From the listing below, set down exactly each line beginning with the one containing "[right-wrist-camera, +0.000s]" and ending with the last.
___ STORED DATA ___
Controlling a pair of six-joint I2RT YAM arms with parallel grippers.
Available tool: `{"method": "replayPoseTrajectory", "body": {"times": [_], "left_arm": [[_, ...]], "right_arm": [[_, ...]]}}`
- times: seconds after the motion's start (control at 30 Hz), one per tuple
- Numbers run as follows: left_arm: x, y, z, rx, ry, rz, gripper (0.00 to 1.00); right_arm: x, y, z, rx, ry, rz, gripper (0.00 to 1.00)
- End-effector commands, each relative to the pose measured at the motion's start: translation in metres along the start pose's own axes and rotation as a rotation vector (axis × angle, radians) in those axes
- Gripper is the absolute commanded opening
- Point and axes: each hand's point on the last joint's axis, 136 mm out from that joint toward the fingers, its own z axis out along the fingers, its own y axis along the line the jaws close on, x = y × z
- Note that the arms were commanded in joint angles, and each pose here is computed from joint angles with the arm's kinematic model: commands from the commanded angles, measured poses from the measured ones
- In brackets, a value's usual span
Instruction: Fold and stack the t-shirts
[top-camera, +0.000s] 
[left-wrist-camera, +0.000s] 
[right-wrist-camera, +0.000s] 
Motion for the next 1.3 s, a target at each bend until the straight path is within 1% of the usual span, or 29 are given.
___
▶ SOLUTION FOR THIS EXERCISE
[right-wrist-camera, +0.000s] 
Motion for the next 1.3 s, a target at each bend until the straight path is within 1% of the usual span, or 29 are given.

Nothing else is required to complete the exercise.